I eat my salad at my desk and then let the Friday afternoon quiet waft over me. Anthony calls twice more, even though he confirms he has just spoken to David. He says he forgot something and he needs to speak to him again. I politely cut him off, not wanting to get drawn into a conversation I’m not qualified to deal with.

At two thirty I see the light on David’s Line 1 telephone button come on. The call only lasts a minute or so, and I know it is to Adele. I’ve tried not to track his calls like this, but I can’t help it. Half past eleven and half past two every day. Short calls. Not long enough for the politenesses of a work conversation. Every day it reminds me of Adele’s panic to get back from the gym, and I’ve spent enough time with her now to have seen more of these calls from the other end, even though she always disappears to another room or the hallway to take them. Of all the things wrong with my situation, of all the ways I should be feeling terrible, it’s these calls that gnaw at me the most. What is it with these two? What kind of love do they have? Is it even love at all? A stab of envy hits my stomach.

At the end of the day, the last clients gone, and the weekend ready to claim us, David comes out of his office, jacket on and briefcase in hand. I don’t expect him to linger at the office – he never has and it would be weird – but I still feel a little pang of disappointment.

‘Is Anthony okay?’ I ask, part concern, part wanting to talk to him. He can’t give me details, I know that, but I still ask.

‘Keep any calls he makes brief,’ he says. ‘I’ve given him a direct line number for now as a stopgap, but if he can’t get through on it, he might ring your line. Don’t get into any personal discussions with him.’

I nod, a little confused. What the hell has gone on? ‘All right.’ My face is full of questions though, and he can see it.

‘He’s an obsessive. I imagine the heroin use gave him a release from it, but became an obsession in itself. I had hoped he wouldn’t get attached so quickly, but I was wrong.’

I think about all the calls. ‘He’s got a fixation on you?’
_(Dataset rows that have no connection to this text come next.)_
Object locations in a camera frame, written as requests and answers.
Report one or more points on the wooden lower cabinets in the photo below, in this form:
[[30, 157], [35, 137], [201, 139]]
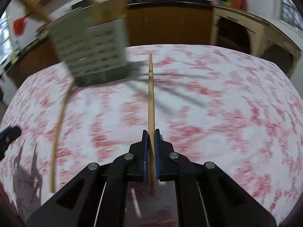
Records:
[[146, 25]]

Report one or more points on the red plastic bag on wall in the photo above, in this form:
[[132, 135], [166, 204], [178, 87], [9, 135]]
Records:
[[19, 26]]

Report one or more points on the right window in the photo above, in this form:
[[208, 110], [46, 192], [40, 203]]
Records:
[[291, 15]]

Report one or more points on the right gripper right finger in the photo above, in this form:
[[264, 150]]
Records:
[[205, 194]]

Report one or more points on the left window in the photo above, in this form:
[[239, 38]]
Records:
[[6, 46]]

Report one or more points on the green perforated utensil holder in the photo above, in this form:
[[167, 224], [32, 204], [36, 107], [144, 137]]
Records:
[[93, 50]]

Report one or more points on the window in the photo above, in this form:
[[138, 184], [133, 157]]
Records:
[[6, 46], [291, 15]]

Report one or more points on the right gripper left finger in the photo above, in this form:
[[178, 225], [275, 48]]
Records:
[[96, 196]]

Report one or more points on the cream wooden side table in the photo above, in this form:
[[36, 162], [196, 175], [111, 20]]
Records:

‘Possibly. But I don’t want it transferring to you if he can’t get hold of me. It’s not that he thinks I’m particularly special – he’s got a history of attaching to new people. I’m part of that pattern.’

‘I can manage the calls,’ I say. I want to point out that I’m actually quite good at my job, but I also like that he’s worried about me. I’m more concerned for him though. ‘Is he dangerous?’

‘I don’t think so,’ he says, and smiles. ‘He’s just a bit troubled. But it’s not your job to take those chances.’